Inibidores dos Receptores da Glicoproteína IIb / IIIa
A ativação do receptor da glicoproteína IIb / IIIa é um passo importante para a agregação plaquetária. A inibição deste receptor reduz a agregação plaquetária. Os inibidores da glicoproteína IIb / IIIa são úteis em pacientes com síndromes coronarianas agudas e após ICP. O abciximab é um anticorpo monoclonal contra o complexo glicoproteína IIb / IIIa. Foi aprovado para uso na intervenção coronária percutânea e nas síndromes coronarianas agudas. O tirofiban é outro fármaco que atua no receptor da glicoproteína IIb / IIIa. Essas drogas estão disponíveis apenas como injeções.
Trombolíticos (Clot Busters)
Trombolíticos (coágulos ou fibrinolíticos) são drogas que quebram o trombo. O enfarte do miocárdio resulta do bloqueio de um ou mais dos principais vasos que fornecem sangue aos músculos do coração. O bloqueio é geralmente por um trombo e a quebra imediata do trombo pode restaurar o suprimento de sangue para a área isquêmica. Isso pode minimizar o dano dos músculos cardíacos causado pelo evento isquêmico. Trombolíticos decompõem o trombo ao aumentar a formação de plasmina a partir do plasminogênio.
Os trombolíticos são administrados por via intravenosa e são mais benéficos se administrados com 6 horas de início do enfarte do miocárdio. Os vários trombolíticos disponíveis são:
- estreptoquinase
- uroquinase
- alteplase
- reteplase
- tenecteplase
A estreptoquinase é uma proteína produzida por estreptococos b-hemolíticos. A estreptoquinase está associada a reações alérgicas e é conhecida por produzir anticorpos contra ela. Um uso repetido de estreptoquinase no mesmo indivíduo provavelmente será menos eficaz devido à formação de anticorpos. A estreptoquinase é menos usada atualmente devido à disponibilidade de drogas mais novas e seguras. A urocinase é sintetizada pelo rim que converte diretamente o plasminogênio em plasmina ativa. Alteplase , reteplase e tenecteplasesão activadores de plasminogénio de tecidos humanos (tPAs) produzidos por tecnologia de ADN recombinante. Os tPAs humanos são mais seletivos em sua ação e, portanto, suas ações são localizadas no trombo formado. Isso minimiza a tendência para complicações hemorrágicas. A terapia trombolítica é indicada em pacientes com infarto agudo do miocárdio confirmado no ECG. A estreptoquinase, a uroquinase e a alteplase são administradas por infusão intravenosa, enquanto a reteplase e a tenecteplase são administradas em injeções em bolus.

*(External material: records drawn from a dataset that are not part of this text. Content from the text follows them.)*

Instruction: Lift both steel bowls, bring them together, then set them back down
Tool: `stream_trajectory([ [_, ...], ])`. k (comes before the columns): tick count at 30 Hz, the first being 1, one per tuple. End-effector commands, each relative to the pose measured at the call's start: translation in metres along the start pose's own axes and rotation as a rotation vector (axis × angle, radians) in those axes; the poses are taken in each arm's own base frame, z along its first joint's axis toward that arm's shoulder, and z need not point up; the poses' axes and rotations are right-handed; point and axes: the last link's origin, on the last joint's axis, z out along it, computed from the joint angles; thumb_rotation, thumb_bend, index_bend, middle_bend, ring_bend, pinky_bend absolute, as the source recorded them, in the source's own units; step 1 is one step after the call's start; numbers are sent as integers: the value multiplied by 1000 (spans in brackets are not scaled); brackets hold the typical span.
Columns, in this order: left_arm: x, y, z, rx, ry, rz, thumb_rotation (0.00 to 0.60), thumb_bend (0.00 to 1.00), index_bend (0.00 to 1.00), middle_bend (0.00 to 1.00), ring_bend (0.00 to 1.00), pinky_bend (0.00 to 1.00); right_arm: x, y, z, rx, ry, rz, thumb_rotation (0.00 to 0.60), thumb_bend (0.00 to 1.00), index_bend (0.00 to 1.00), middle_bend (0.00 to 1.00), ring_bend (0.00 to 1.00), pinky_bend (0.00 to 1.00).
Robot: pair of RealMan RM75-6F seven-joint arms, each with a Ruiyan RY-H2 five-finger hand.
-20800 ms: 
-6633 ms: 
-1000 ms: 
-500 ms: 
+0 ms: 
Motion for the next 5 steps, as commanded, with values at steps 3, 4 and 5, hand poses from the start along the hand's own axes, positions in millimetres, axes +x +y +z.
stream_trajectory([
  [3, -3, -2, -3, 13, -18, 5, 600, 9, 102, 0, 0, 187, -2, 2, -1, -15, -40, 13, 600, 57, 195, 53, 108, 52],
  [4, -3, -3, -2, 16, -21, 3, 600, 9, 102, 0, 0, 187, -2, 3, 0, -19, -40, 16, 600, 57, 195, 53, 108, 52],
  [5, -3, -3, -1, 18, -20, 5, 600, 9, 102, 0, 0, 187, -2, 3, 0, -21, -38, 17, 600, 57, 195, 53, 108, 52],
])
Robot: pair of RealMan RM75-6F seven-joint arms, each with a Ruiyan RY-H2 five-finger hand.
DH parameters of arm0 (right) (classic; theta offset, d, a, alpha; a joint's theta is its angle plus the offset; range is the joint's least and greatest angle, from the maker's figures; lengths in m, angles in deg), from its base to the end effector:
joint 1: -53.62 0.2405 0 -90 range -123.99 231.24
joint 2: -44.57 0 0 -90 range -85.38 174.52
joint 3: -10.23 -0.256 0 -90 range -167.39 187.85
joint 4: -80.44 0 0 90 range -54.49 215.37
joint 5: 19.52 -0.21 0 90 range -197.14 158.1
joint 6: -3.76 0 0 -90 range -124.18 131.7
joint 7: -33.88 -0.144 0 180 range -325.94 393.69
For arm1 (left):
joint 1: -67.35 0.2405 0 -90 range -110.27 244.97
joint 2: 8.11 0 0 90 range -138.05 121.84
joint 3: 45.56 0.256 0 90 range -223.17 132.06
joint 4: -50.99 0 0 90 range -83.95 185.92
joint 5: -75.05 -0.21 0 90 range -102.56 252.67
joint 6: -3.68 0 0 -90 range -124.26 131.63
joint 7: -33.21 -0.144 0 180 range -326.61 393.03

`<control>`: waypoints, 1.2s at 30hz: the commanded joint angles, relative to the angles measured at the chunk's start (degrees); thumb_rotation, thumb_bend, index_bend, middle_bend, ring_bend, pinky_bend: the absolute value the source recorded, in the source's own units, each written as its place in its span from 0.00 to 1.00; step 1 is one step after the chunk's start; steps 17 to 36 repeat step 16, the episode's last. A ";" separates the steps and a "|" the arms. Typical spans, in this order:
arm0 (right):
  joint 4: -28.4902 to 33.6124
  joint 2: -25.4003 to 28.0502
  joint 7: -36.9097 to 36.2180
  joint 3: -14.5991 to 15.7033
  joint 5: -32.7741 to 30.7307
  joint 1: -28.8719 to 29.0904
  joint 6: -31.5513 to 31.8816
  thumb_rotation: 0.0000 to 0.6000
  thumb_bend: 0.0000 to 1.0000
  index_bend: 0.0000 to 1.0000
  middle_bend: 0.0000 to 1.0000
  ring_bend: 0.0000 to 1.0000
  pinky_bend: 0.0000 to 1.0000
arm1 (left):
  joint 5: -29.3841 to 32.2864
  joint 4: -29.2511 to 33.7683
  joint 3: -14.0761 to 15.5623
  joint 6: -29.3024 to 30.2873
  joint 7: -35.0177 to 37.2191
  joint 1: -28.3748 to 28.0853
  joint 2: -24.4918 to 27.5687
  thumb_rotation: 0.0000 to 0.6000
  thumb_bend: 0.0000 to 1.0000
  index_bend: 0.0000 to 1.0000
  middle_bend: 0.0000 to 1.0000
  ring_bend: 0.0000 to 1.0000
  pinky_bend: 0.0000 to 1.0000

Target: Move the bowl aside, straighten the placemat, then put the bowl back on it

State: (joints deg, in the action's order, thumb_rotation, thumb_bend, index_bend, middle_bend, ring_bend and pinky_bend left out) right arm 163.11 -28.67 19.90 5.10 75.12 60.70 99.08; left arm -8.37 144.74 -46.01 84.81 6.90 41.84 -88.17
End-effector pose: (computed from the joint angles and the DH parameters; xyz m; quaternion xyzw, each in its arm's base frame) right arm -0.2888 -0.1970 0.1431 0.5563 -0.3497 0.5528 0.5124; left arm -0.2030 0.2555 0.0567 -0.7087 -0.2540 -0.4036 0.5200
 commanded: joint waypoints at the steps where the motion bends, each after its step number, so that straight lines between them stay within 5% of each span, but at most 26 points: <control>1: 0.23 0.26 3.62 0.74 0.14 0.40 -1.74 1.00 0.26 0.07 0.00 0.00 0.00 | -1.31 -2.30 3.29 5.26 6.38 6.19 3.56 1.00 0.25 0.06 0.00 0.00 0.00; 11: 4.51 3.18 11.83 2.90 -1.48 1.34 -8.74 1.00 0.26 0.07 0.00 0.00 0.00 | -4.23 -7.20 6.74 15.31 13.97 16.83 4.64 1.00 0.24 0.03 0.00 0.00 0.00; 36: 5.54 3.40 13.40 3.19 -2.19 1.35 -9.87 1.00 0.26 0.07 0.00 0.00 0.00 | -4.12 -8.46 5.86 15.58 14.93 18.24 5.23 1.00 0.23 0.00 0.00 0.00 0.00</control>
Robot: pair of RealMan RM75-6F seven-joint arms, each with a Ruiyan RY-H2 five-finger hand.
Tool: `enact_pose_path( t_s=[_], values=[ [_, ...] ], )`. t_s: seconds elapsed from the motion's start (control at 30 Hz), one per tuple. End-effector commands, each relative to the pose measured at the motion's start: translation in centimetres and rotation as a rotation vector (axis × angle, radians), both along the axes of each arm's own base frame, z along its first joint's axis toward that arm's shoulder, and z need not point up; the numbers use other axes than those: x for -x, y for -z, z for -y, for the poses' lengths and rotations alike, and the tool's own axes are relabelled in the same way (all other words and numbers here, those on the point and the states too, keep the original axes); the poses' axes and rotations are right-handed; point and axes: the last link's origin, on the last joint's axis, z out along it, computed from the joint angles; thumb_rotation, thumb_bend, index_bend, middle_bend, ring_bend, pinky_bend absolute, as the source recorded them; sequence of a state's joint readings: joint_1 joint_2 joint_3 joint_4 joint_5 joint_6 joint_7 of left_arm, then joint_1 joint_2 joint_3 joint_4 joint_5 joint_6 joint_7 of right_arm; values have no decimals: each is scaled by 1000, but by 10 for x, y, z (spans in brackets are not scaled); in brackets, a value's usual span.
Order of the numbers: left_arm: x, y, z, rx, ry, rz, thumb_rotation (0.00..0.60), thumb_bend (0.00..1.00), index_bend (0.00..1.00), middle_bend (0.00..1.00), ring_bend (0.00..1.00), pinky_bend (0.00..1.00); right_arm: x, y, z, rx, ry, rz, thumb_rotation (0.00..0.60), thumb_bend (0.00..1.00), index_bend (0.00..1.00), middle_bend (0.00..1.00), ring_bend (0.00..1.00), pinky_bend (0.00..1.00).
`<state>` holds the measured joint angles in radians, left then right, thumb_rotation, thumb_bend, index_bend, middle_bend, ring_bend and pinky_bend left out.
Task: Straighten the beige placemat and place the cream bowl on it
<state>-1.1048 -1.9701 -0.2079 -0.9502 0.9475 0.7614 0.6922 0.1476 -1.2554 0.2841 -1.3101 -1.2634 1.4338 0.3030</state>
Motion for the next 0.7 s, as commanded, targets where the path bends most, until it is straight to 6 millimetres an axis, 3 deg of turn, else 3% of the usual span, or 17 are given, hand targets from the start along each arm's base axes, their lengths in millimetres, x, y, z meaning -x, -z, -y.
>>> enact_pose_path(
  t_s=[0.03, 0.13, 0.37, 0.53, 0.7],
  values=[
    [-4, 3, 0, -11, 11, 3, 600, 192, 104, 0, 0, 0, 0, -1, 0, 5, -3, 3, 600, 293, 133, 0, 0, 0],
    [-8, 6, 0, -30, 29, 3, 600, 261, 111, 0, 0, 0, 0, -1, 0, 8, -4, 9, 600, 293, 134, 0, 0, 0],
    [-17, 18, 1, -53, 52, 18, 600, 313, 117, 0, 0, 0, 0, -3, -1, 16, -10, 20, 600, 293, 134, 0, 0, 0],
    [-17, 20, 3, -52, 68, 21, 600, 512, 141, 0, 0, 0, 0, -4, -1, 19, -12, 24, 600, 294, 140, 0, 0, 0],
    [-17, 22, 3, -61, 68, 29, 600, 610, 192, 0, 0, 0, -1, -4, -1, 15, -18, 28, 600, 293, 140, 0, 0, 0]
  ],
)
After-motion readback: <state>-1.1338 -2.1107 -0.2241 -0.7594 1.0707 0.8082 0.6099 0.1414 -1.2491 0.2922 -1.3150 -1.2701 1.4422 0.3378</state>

Os trombolíticos também são úteis em pacientes com acidente vascular cerebral isquêmico agudo, embolia pulmonar e trombose venosa profunda grave. O uso trombolítico está associado ao aumento do risco de sangramento. O sangramento é mais comum com a estreptoquinase do que com os ativadores do plasminogênio tecidual. A terapia trombolítica não é indicada em pacientes que foram submetidos a cirurgias de grande porte nos últimos 10 dias, sofrendo de distúrbios hemorrágicos ou hemorragia gastrointestinal importante nos últimos 3 meses. Também deve ser evitado em pacientes com sangramento ativo ou história de acidente vascular cerebral hemorrágico.